The Jordanian minister also told Israel that it cannot remain above international law requiring the protection of civilians, hospitals, schools, homes and other infrastructure.
“The right to self-defence is not a license to kill with impunity,” he stressed.
Safadi also criticized the United States and its allies without naming them.
“Many among us believe that they are helping Israel by supporting its war,” he said. “They are not. Instead of sending weapons to Israel, send delegations to open an immediate and viable path to peace. This is how they can help Israel.”
Iran’s Amirabdollahian accused the United States of directly participating in the war and what he called a “genocide” against the Palestinians. “The genocide in Gaza must stop immediately,” he said.
He warned against “the uncontrollable consequences of the unlimited financial, arms and operational support by the White House to the Tel Aviv regime” which has added to the severe bombardments and killing of Palestinian civilians in Gaza.
The emergency General Assembly meeting resumes Friday morning, with about 100 speakers remaining.

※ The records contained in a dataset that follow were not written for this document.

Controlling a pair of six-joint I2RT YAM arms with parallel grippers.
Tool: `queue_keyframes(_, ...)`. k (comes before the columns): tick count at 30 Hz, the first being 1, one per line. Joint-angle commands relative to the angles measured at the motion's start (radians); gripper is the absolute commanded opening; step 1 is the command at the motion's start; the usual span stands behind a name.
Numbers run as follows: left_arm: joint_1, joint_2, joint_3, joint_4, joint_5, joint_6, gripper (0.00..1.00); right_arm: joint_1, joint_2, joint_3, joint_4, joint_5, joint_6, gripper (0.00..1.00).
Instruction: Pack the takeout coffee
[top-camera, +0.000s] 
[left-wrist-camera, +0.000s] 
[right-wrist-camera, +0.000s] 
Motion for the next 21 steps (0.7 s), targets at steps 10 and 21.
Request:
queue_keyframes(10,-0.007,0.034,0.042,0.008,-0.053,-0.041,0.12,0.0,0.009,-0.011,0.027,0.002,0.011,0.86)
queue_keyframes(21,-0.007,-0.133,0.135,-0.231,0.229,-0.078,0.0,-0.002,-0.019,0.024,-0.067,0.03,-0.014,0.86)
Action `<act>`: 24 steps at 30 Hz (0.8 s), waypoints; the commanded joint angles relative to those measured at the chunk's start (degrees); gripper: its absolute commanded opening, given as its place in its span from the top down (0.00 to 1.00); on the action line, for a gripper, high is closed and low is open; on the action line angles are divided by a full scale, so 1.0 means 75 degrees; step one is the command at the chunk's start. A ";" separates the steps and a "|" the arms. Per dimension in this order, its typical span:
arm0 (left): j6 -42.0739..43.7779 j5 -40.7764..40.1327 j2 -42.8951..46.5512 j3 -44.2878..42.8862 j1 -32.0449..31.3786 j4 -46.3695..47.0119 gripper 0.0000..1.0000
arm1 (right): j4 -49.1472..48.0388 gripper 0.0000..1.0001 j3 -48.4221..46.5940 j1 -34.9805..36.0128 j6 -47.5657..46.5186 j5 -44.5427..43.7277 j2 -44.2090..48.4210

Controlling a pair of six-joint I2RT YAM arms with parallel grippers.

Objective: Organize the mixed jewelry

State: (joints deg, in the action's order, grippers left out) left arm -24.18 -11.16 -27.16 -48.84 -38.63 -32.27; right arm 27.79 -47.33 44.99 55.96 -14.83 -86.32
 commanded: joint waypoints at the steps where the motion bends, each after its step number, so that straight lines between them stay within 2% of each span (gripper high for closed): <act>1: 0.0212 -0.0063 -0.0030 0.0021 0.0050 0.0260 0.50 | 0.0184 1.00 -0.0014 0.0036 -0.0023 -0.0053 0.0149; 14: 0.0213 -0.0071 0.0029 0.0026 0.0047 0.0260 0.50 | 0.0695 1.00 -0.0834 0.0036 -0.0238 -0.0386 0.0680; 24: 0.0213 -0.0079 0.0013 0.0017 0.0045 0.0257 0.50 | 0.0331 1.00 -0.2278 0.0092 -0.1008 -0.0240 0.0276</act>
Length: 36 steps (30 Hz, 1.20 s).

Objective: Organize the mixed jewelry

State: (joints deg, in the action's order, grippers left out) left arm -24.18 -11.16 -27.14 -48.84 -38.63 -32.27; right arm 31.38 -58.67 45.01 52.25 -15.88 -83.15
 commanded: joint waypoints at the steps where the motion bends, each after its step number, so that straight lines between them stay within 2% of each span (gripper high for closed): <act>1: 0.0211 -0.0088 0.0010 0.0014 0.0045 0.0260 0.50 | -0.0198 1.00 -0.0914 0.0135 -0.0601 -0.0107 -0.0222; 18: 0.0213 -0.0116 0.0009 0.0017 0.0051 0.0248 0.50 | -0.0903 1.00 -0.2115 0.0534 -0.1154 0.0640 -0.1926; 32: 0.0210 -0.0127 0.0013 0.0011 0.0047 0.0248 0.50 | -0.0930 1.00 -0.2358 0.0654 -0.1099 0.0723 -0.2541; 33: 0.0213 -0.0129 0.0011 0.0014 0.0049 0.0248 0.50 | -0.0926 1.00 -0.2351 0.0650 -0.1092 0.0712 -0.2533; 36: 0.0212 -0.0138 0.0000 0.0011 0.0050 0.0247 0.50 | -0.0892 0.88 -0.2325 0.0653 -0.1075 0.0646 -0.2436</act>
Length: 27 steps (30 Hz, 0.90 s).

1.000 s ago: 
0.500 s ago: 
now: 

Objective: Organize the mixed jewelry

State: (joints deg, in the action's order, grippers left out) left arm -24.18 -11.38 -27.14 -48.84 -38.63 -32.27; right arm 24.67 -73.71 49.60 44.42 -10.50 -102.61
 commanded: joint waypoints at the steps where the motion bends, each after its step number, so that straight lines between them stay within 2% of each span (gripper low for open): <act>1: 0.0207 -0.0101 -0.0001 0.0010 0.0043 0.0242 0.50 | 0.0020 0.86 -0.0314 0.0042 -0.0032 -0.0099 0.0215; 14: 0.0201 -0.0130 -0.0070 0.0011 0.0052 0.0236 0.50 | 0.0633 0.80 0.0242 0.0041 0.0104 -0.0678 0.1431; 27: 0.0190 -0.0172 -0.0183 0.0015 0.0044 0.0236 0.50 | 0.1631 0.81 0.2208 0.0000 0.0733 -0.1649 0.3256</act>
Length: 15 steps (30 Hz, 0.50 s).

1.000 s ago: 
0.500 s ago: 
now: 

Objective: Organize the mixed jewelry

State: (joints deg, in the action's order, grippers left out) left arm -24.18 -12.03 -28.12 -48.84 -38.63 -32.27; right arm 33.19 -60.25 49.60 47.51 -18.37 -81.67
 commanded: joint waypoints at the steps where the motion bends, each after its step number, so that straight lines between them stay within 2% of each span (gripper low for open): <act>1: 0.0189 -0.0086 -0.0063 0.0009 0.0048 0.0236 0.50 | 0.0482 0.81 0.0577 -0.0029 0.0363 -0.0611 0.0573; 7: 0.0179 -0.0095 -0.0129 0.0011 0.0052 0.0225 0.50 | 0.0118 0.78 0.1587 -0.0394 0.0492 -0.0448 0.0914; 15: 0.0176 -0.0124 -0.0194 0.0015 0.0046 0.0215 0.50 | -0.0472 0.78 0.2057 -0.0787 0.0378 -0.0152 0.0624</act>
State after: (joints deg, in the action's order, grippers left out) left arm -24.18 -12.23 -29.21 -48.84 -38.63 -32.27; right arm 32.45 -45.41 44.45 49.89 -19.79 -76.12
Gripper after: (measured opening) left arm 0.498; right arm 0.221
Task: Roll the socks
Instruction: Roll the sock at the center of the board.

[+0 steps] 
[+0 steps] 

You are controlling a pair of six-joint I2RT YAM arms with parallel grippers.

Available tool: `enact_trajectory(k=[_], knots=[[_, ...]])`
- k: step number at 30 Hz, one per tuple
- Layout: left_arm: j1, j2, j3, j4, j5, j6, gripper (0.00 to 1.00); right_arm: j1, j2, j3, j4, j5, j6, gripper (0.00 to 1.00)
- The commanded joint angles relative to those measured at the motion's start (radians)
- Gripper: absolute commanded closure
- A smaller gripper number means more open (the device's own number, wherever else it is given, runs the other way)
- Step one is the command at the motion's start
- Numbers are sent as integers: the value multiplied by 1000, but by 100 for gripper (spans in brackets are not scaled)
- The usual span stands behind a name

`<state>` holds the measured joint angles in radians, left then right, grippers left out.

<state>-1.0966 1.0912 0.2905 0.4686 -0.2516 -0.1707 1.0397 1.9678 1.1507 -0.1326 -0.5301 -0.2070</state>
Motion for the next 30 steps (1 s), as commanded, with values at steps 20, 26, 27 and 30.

The resolution that Mansour said will be put to a vote on Friday afternoon calls for an immediate cease-fire and demands that all parties respect international law and protect civilians. It says that essential goods including food, water and medicine should be provided in the Gaza Strip. It also calls for Israel to rescind its order for Gazans to move from the north to the south, for maximum restraint and for the release of all civilians.
Unlike the Security Council, there are no vetoes in the General Assembly and its resolutions are not legally binding. But they do reflect world opinion and the size of the vote in favor will be closely watched.
The Palestinians have wide support, but Israel’s Erdan called the resolution “a disgrace” for not even mentioning Hamas and urged countries to oppose it.